## EXERCISE DESCRIPTION
Your task is to filter the entries and copy every line containing the string "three".

## LISTED ENTRIES
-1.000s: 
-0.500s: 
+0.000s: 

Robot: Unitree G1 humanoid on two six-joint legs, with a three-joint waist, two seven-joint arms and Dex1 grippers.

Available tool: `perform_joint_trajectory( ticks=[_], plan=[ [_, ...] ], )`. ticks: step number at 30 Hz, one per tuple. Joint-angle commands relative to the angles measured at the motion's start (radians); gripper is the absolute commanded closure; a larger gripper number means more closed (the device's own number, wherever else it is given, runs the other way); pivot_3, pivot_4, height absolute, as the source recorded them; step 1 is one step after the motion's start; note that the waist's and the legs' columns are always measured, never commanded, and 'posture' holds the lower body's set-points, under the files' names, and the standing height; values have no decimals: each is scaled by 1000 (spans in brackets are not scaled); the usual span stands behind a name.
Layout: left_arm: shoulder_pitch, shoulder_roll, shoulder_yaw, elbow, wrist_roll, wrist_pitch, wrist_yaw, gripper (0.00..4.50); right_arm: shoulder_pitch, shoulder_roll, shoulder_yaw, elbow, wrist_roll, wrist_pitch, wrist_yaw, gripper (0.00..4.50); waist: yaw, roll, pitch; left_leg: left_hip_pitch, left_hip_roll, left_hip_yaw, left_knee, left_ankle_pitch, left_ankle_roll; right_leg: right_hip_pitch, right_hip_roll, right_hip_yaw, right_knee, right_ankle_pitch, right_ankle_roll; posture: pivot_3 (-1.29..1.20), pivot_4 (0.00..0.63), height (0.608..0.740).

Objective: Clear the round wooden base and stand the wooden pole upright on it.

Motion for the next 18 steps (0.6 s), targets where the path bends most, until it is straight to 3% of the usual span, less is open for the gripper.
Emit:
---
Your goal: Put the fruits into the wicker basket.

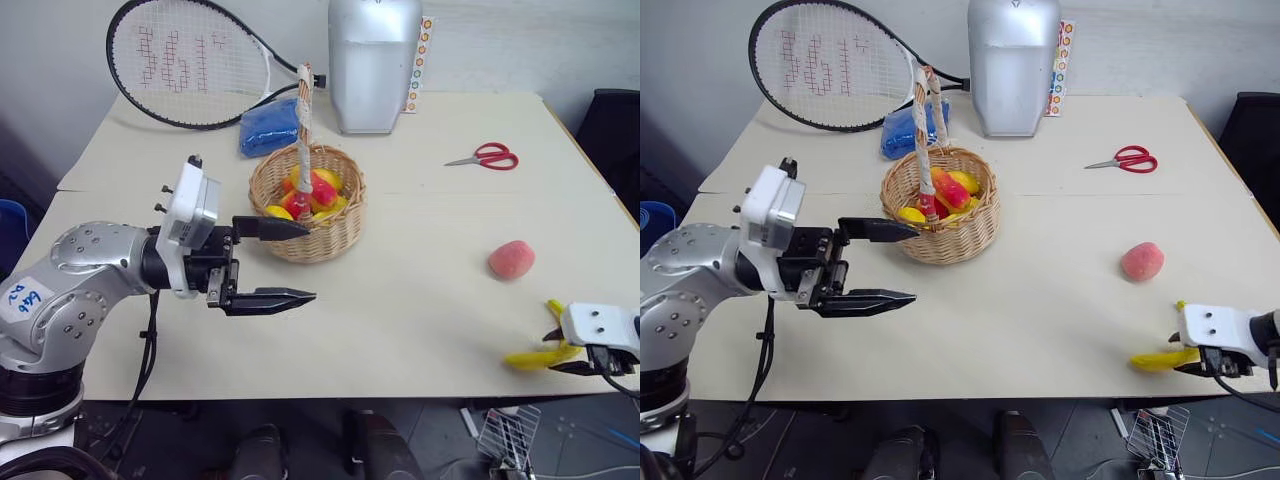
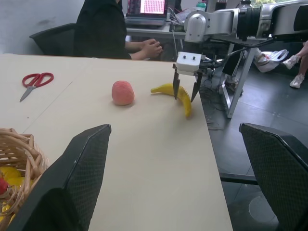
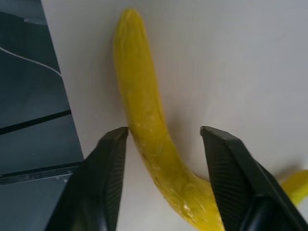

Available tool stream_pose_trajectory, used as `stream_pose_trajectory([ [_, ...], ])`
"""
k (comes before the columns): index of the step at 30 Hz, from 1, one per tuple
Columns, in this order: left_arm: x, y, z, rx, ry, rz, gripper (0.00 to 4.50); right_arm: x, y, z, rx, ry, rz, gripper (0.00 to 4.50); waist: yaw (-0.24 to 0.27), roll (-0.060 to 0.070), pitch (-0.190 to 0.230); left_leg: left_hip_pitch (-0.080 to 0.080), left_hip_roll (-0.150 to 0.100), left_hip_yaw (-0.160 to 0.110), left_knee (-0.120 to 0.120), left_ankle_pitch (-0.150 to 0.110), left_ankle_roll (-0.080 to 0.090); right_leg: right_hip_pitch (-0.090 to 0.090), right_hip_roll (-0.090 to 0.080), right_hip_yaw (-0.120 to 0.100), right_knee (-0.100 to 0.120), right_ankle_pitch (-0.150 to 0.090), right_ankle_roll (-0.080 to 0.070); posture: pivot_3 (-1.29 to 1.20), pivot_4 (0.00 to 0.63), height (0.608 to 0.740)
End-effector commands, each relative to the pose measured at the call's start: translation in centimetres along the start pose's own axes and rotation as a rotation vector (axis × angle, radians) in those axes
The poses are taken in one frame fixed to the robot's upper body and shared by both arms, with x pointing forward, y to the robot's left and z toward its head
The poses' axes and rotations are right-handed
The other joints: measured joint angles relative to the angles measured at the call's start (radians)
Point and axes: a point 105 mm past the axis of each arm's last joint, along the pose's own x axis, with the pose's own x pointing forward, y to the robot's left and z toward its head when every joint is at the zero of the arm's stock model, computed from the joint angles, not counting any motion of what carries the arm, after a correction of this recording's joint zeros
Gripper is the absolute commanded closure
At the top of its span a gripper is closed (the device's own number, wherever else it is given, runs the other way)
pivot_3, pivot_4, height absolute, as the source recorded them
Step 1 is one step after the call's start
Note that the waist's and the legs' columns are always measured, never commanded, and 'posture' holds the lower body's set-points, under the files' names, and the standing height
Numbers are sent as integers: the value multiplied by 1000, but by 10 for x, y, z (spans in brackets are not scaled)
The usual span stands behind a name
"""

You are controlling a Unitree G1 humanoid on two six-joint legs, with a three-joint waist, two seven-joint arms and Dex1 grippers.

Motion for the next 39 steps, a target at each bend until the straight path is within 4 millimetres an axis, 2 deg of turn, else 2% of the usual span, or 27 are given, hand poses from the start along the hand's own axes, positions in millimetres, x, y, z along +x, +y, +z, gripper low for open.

## RESULT OF THE TASK
Robot: Unitree G1 humanoid on two six-joint legs, with a three-joint waist, two seven-joint arms and Dex1 grippers.
You are controlling a Unitree G1 humanoid on two six-joint legs, with a three-joint waist, two seven-joint arms and Dex1 grippers.

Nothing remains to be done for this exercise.